Amongst others Tom has co-edited the books: (networked) every whisper is a crash on my ears (Arcadia Missa Publications, 2014), Instituting Otherwise (BAK, forthcoming); he was a contributing editor to FORMER WEST: Art and the Contemporary after 1989 (BAK and MIT Press, 2017, forthcoming); he guest edited the online arts journal General Fine Arts Vol.2, no. 1 (2016). He is the editor of novels including Somewhere I’ve Never Been, by Steph Kretrovicz, (2017, forthcoming). In 2016 he founded Pool press, and independent publishing and editing studio. He has written numerous exhibition texts and reviews, and his writing will feature in the forthcoming Posthuman Glossary, Rosi Braidotti and Maria Hlavajova, eds. (Bloomsbury, 2017).
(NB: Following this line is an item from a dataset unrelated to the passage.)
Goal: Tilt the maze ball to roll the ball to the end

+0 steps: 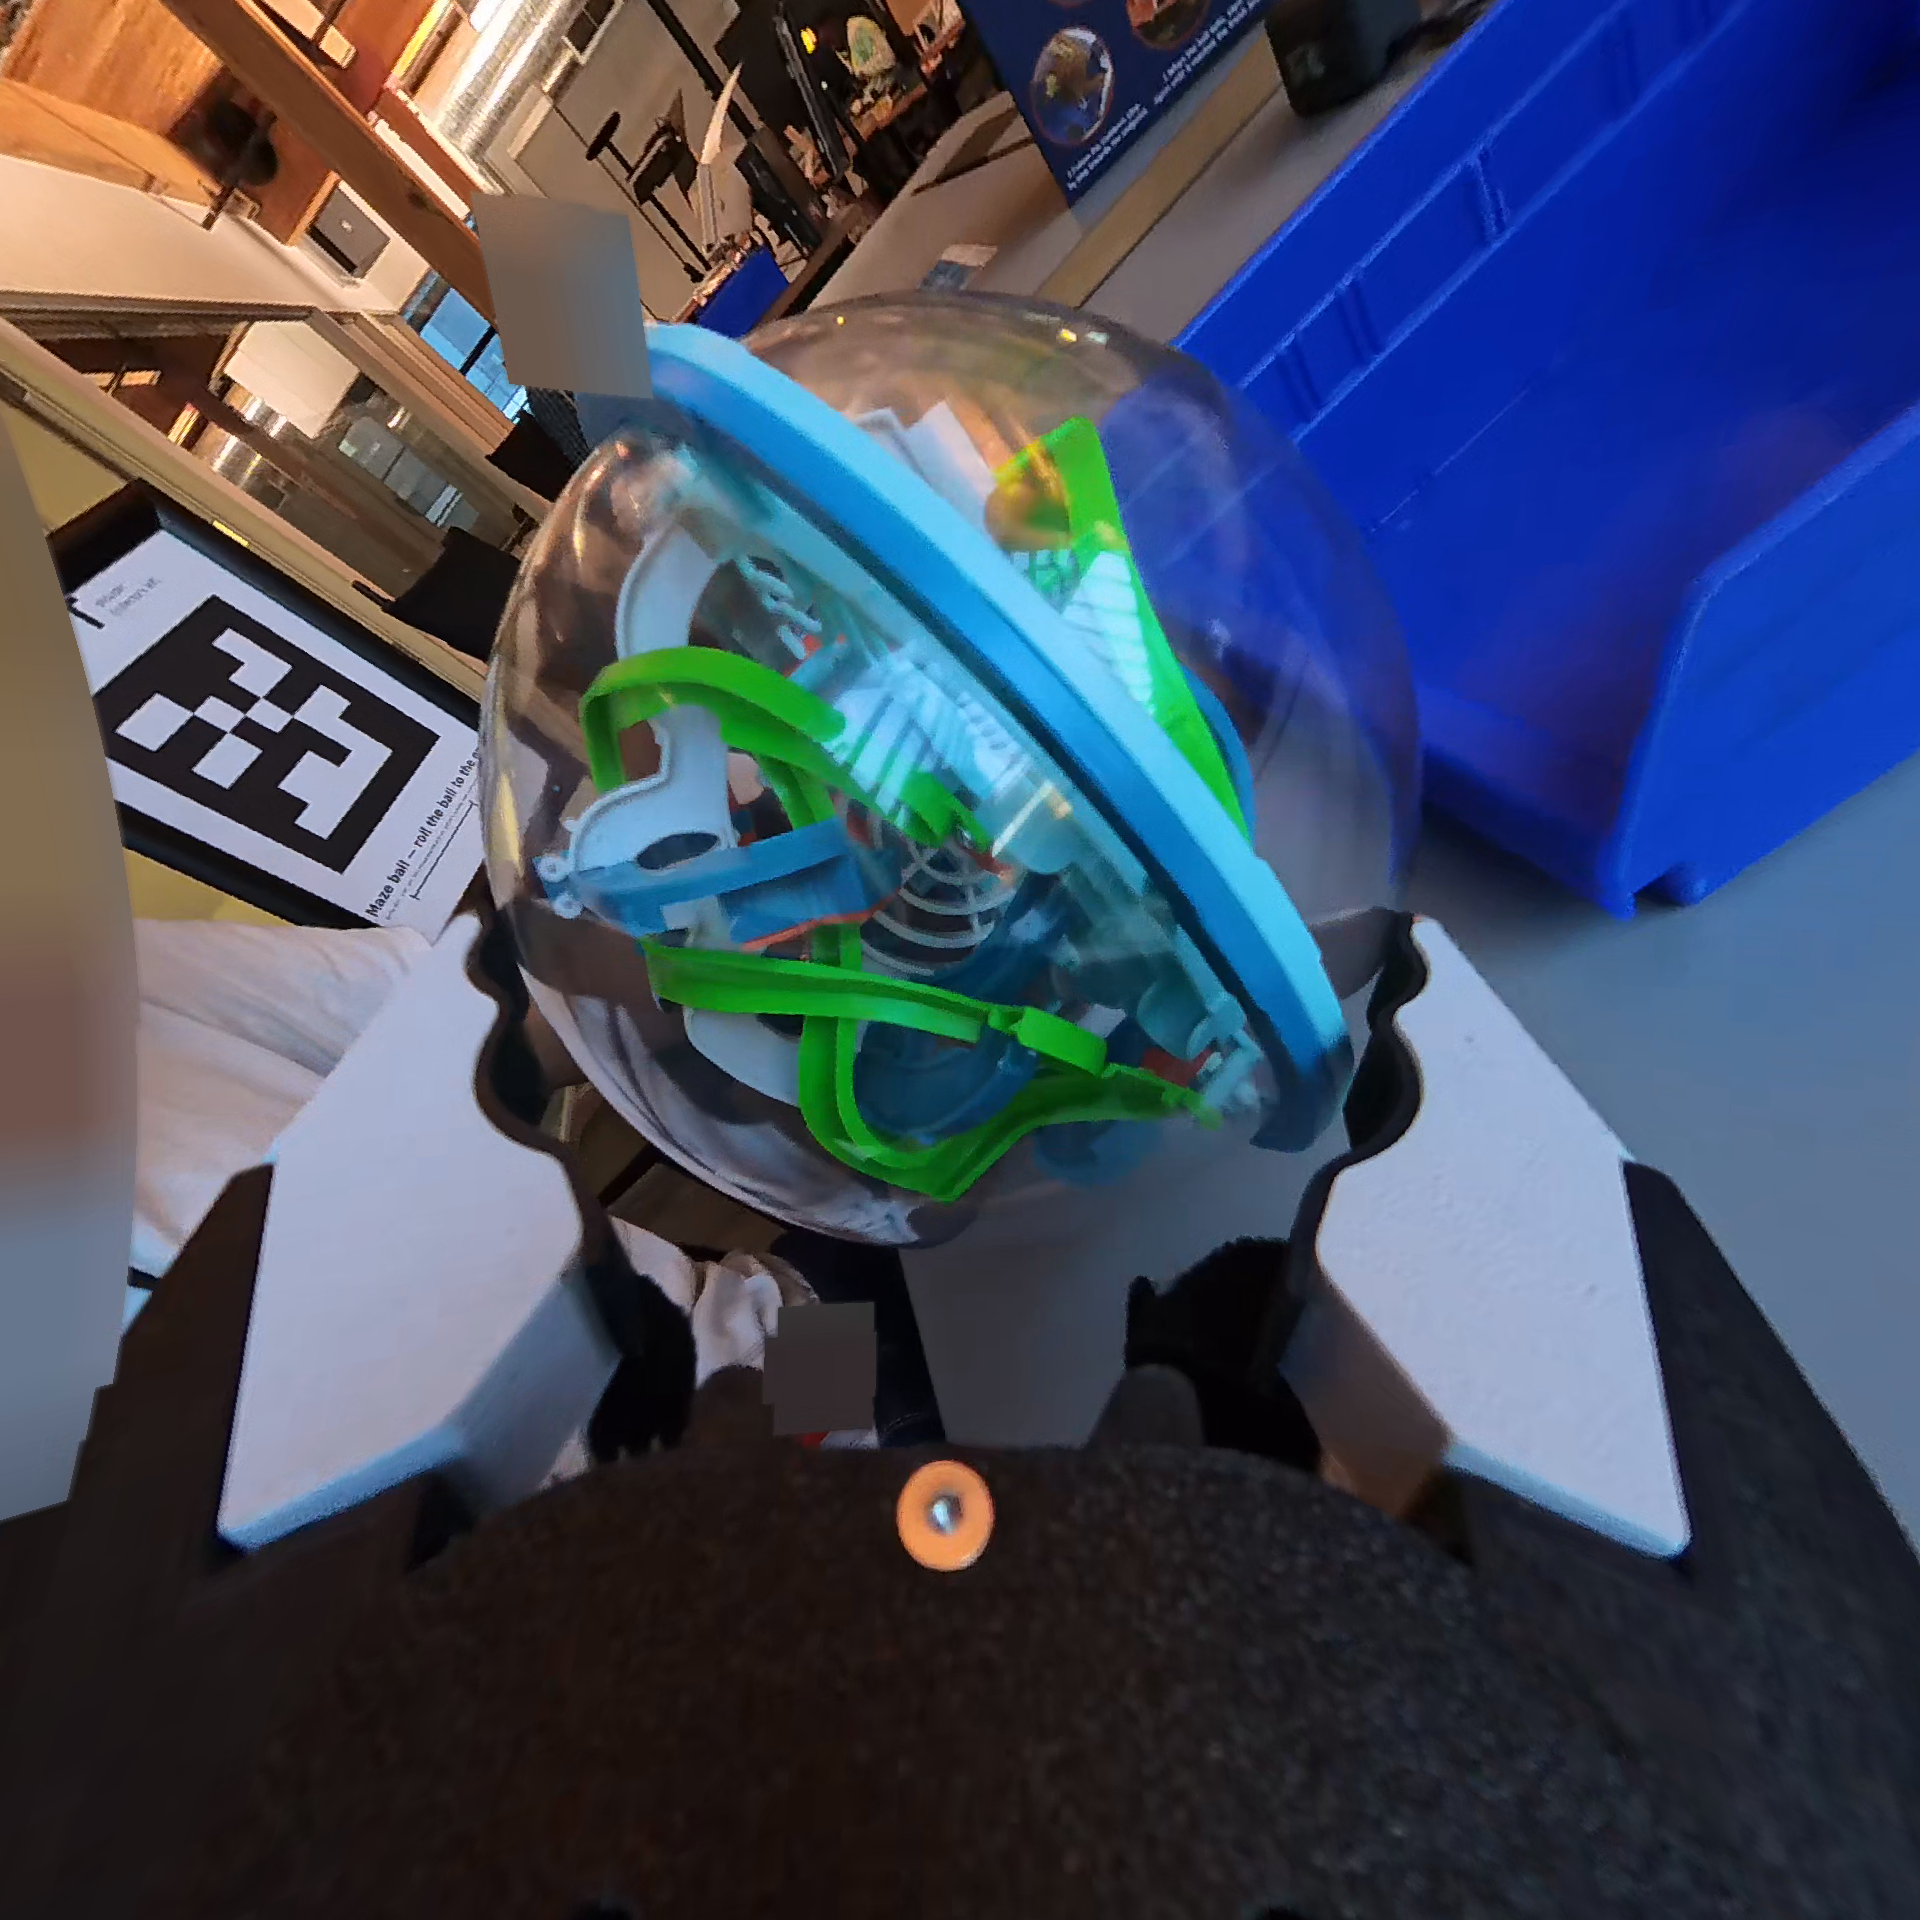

Past independent curatorial work includes: Instituting for the Contemporary Public Editorial Meetings, BAK, Basis voor actuele kunst, Utrecht; Devotions, MOT International Project Space, 2015; InExchange, Central Saint Martins, 2011; Reading Room, International Project Space, Birmingham, 2012; and Just Frustration, 2015, and Every Line Ever Spoken, 2014, SixtyEight Institute, Copenhagen among others. Tom Clark’s work focuses on art, curating and its politics, specifically the questions of instituting and publishing (making public) as well as questions of value, publics and collectivity in art and its organisation. He has lectured and taught widely on curating, editing and publishing in the arts.
See:
https://tomclrk.com
https://p-o-o-l.info
Rope Press
Established by artists in 2013 Rope Press has been committed to its role as a leading printing press and publisher as well as being a point of distribution, art dissemination, education and venue for specialised workshops and events.
Our Ethics.
The values being Non for Profit organisation means that all the proceeds we make are put back into our projects, our facilities and into the growing vision of what we are as an arts organisation delivering sustainable services in the region.
Please note this event was part of our Curatorial Curriculum.